5. Depuis plusieurs années, la société néerlandaise, marquée par le phénomène de la sécularisation, s’est engagée dans une politique nouvelle en matière de législation concernant le commencement et la fin de la vie humaine. Le Saint-Siège n’a pas manqué, alors, de faire connaître sa claire position et d’inviter les catholiques des Pays-Bas à témoigner toujours davantage de leur attachement au respect absolu de la personne humaine, de sa conception à sa mort naturelle. J’invite encore une fois les Autorités et le personnel médical, ainsi que toutes les personnes qui exercent un rôle éducatif, à mesurer la gravité de ces questions et donc l’importance des choix qu’ils engagent, afin de bâtir une société toujours plus attentive aux personnes et à leur dignité.
Les jeunes de votre pays, qui ont la chance de vivre en paix au sein de l’Union européenne depuis plusieurs générations et qui aspirent à un épanouissement et à un bien-être légitimes, ont besoin, pour se préparer aux responsabilités qui seront demain les leurs, de recevoir une éducation solide, qui développe et unifie leur personnalité, fortifiant en eux « l’homme intérieur » selon la belle expression de l’Apôtre Paul (cf. Ep 3, 16), et qui les ouvre tout spécialement à la rencontre des autres, dans une société de plus en plus cosmopolite et multiculturelle. L’Église catholique, qui a toujours été attentive à la jeunesse, continuera pour sa part à porter ce souci de l’éducation intégrale des jeunes et elle sera disponible pour apporter son concours aux efforts que la Nation tout entière ne manquera pas de déployer en ce sens.

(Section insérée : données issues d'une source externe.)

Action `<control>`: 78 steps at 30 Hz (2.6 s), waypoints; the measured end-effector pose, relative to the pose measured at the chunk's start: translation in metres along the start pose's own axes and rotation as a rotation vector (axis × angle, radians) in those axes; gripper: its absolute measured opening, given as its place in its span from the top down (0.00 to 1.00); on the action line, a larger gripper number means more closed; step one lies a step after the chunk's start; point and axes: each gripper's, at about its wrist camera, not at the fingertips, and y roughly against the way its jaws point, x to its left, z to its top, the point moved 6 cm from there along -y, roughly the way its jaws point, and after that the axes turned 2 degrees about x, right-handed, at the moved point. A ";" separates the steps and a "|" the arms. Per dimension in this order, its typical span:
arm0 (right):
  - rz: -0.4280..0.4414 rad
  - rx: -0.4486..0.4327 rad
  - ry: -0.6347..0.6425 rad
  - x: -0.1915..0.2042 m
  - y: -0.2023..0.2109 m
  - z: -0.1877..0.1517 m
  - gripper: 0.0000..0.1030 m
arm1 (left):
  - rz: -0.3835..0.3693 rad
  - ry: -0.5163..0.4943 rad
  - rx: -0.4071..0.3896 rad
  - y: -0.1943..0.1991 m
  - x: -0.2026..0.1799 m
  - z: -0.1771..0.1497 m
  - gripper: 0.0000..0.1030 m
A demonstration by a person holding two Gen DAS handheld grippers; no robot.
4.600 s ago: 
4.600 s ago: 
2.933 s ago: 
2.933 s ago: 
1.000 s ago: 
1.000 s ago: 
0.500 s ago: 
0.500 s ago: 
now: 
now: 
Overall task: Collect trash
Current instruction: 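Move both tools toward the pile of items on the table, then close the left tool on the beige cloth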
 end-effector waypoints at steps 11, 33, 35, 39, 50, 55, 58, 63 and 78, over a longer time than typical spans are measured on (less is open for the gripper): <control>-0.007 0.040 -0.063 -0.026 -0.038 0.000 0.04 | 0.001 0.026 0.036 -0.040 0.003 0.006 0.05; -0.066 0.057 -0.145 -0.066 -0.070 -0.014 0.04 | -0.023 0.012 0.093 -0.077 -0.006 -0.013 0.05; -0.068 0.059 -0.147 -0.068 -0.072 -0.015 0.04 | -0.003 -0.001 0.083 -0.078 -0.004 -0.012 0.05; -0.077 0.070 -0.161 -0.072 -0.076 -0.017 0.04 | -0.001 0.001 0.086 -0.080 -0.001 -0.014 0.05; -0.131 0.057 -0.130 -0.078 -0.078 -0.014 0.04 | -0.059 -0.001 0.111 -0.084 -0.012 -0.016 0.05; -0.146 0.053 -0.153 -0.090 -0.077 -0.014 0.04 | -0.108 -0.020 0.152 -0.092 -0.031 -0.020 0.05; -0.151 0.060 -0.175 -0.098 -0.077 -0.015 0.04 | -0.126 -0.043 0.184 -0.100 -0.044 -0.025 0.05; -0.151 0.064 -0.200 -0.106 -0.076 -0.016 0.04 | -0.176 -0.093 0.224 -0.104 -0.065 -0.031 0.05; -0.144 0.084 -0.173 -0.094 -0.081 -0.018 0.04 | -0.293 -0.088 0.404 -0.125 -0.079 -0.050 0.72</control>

6. Par votre intermédiaire, Excellence, je suis heureux de saluer la communauté catholique des Pays-Bas et ses Pasteurs. Je la sais profondément engagée dans la vie du pays, attentive aux évolutions de la société et décidée à apporter sa pleine contribution au bien commun, rendant témoignage de ce qu’elle croit et espère, et s’efforçant de vivre conformément au commandement de l’amour, reçu de son Seigneur. Je l’encourage à être particulièrement attentive à promouvoir chaque jour le dialogue entre les personnes comme entre les groupes qui composent la société, notamment dans les grandes agglomérations urbaines, où la complexité des relations humaines peut engendrer de grandes solitudes. Je l’appelle aussi à se mettre sans réserve au service des plus faibles, souvent marginalisés dans les sociétés modernes marquées par la compétition économique et sociale.
7. Madame l’Ambassadeur, vous inaugurez aujourd’hui la noble mission de représenter votre pays auprès du Saint-Siège. Veuillez accepter les vœux très cordiaux que je forme pour son heureuse réussite et soyez sûre de toujours trouver auprès de mes collaborateurs la compréhension et le soutien nécessaires!
Sur Votre Excellence, sur sa famille, sur tous ses collaborateurs et sur tous ses compatriotes, j’invoque de grand cœur l’abondance des Bénédictions divines.